- [DESCRIPTION OF THE TASK]:
The data should be duplicated exactly, with every word kept as it is.

Start of Block

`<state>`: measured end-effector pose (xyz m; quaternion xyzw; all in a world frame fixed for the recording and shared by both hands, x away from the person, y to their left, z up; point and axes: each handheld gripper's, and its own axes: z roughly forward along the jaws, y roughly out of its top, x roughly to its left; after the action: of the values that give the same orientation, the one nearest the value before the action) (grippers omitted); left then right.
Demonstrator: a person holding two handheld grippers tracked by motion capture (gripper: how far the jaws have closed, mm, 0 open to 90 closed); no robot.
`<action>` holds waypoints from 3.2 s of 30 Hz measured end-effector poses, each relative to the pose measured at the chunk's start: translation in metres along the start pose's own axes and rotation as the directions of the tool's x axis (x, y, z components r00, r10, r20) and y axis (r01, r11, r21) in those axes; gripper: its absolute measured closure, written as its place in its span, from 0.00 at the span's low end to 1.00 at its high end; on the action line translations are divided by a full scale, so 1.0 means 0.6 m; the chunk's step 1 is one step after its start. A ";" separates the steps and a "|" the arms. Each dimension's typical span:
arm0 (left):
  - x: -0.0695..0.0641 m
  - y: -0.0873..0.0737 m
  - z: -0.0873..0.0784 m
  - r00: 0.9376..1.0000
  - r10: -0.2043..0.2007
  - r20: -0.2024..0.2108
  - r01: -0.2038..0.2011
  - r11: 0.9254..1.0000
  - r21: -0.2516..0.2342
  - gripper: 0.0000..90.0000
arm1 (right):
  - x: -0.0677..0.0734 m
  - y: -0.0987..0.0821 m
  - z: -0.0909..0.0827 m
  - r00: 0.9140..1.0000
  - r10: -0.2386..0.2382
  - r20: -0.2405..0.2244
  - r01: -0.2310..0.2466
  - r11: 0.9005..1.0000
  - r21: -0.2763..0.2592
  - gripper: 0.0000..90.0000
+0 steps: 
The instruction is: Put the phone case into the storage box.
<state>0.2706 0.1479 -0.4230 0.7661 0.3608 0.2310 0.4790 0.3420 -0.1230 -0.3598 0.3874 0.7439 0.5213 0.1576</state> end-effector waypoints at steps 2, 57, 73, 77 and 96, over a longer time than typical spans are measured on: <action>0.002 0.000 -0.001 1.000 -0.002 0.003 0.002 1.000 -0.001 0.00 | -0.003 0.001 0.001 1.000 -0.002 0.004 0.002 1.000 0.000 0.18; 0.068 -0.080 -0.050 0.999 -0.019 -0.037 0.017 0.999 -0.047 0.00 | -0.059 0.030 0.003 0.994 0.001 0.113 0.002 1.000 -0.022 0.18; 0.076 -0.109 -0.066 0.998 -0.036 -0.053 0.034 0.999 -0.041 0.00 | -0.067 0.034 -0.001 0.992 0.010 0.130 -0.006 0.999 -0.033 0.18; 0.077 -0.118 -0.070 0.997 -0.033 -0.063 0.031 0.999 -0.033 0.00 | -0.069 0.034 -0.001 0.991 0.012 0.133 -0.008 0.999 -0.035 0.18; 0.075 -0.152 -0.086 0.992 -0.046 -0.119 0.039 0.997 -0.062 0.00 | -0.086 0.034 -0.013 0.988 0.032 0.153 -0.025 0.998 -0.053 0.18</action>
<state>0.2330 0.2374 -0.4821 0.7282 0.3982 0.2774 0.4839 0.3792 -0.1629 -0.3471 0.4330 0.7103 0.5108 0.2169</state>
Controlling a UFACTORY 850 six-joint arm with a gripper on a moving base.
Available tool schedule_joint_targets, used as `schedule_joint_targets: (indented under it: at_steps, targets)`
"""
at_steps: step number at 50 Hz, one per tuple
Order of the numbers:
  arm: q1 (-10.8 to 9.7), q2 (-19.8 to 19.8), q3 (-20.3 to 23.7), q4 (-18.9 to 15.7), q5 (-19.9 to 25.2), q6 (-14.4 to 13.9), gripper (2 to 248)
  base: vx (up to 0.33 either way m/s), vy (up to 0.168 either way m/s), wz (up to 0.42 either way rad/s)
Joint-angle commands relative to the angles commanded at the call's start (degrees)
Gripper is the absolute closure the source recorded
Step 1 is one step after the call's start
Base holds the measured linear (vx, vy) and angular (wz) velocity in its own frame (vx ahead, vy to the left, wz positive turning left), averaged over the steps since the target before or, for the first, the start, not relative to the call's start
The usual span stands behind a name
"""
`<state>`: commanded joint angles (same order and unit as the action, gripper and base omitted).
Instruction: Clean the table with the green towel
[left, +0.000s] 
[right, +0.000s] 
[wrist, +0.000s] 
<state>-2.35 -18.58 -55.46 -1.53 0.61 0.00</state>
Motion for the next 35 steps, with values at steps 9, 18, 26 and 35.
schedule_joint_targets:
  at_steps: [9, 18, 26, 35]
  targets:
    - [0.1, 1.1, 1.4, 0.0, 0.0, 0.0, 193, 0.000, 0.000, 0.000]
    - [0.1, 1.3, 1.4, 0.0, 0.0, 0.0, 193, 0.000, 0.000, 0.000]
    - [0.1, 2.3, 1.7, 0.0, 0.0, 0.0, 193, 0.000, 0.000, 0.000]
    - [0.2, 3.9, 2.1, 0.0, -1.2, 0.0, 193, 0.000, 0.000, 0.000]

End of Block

- [FINISHED EXERCISE]:
`<state>`: measured end-effector pose (xyz m; quaternion xyzw; all in a world frame fixed for the recording and shared by both hands, x away from the person, y to their left, z up; point and axes: each handheld gripper's, and its own axes: z roughly forward along the jaws, y roughly out of its top, x roughly to its left; after the action: of the values that give the same orientation, the one nearest the value before the action) (grippers omitted); left then right.
Demonstrator: a person holding two handheld grippers tracked by motion capture (gripper: how far the jaws have closed, mm, 0 open to 90 closed); no robot.
`<action>` holds waypoints from 3.2 s of 30 Hz measured end-effector poses, each relative to the pose measured at the chunk's start: translation in metres along the start pose's own axes and rotation as the directions of the tool's x axis (x, y, z components r00, r10, r20) and y axis (r01, r11, r21) in those axes; gripper: its absolute measured closure, written as its place in its span, from 0.00 at the span's low end to 1.00 at its high end; on the action line translations are divided by a full scale, so 1.0 means 0.6 m; the chunk's step 1 is one step after its start. A ";" separates the steps and a "|" the arms. Each dimension's typical span:
arm0 (left):
  - x: -0.0695..0.0641 m
  - y: -0.0873..0.0737 m
  - z: -0.0873..0.0784 m
  - r00: 0.9376..1.0000
  - r10: -0.2043..0.2007
  - r20: -0.2024..0.2108
  - r01: -0.2038..0.2011
  - r11: 0.9254..1.0000
  - r21: -0.2516..0.2342
  - gripper: 0.0000..90.0000
arm1 (right):
  - x: -0.0677..0.0734 m
  - y: -0.0987..0.0821 m
  - z: -0.0909..0.0827 m
  - r00: 0.9140..1.0000
  - r10: -0.2386..0.2382
  - r20: -0.2405..0.2244
  - r01: -0.2310..0.2466
  - r11: 0.9005..1.0000
  - r21: -0.2763..0.2592
  - gripper: 0.0000..90.0000
+0 steps: 
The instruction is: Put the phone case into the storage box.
<state>0.2706 0.1479 -0.4230 0.7661 0.3608 0.2310 0.4790 0.3420 -0.1230 -0.3598 0.3874 0.7439 0.5213 0.1576</state> end-effector waypoints at steps 2, 57, 73, 77 and 96, over a longer time than typical spans are measured on: <action>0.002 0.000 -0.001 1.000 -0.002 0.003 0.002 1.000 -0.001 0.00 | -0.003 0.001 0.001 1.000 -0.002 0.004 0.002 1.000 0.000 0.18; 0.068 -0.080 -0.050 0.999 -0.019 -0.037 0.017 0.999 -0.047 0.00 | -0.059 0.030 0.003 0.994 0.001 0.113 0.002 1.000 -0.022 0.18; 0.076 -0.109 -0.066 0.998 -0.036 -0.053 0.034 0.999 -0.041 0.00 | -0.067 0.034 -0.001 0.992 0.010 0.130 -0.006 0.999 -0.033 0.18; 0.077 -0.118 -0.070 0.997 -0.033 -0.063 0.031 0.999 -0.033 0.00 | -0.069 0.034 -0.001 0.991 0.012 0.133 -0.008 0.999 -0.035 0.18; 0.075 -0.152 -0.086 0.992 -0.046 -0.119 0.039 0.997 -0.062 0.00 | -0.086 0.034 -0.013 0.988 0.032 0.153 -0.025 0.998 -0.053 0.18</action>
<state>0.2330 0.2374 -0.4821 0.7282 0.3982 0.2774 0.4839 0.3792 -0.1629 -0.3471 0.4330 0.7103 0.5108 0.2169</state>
Controlling a UFACTORY 850 six-joint arm with a gripper on a moving base.
Available tool schedule_joint_targets, used as `schedule_joint_targets: (indented under it: at_steps, targets)`
"""
at_steps: step number at 50 Hz, one per tuple
Order of the numbers:
  arm: q1 (-10.8 to 9.7), q2 (-19.8 to 19.8), q3 (-20.3 to 23.7), q4 (-18.9 to 15.7), q5 (-19.9 to 25.2), q6 (-14.4 to 13.9), gripper (2 to 248)
  base: vx (up to 0.33 either way m/s), vy (up to 0.168 either way m/s), wz (up to 0.42 either way rad/s)
Joint-angle commands relative to the angles commanded at the call's start (degrees)
Gripper is the absolute closure the source recorded
Step 1 is one step after the call's start
Base holds the measured linear (vx, vy) and angular (wz) velocity in its own frame (vx ahead, vy to the left, wz positive turning left), averaged over the steps since the target before or, for the first, the start, not relative to the call's start
The usual span stands behind a name
"""
`<state>`: commanded joint angles (same order and unit as the action, gripper and base omitted).
Instruction: Clean the table with the green towel
[left, +0.000s] 
[right, +0.000s] 
[wrist, +0.000s] 
<state>-2.35 -18.58 -55.46 -1.53 0.61 0.00</state>
Motion for the next 35 steps, with values at steps 9, 18, 26 and 35.
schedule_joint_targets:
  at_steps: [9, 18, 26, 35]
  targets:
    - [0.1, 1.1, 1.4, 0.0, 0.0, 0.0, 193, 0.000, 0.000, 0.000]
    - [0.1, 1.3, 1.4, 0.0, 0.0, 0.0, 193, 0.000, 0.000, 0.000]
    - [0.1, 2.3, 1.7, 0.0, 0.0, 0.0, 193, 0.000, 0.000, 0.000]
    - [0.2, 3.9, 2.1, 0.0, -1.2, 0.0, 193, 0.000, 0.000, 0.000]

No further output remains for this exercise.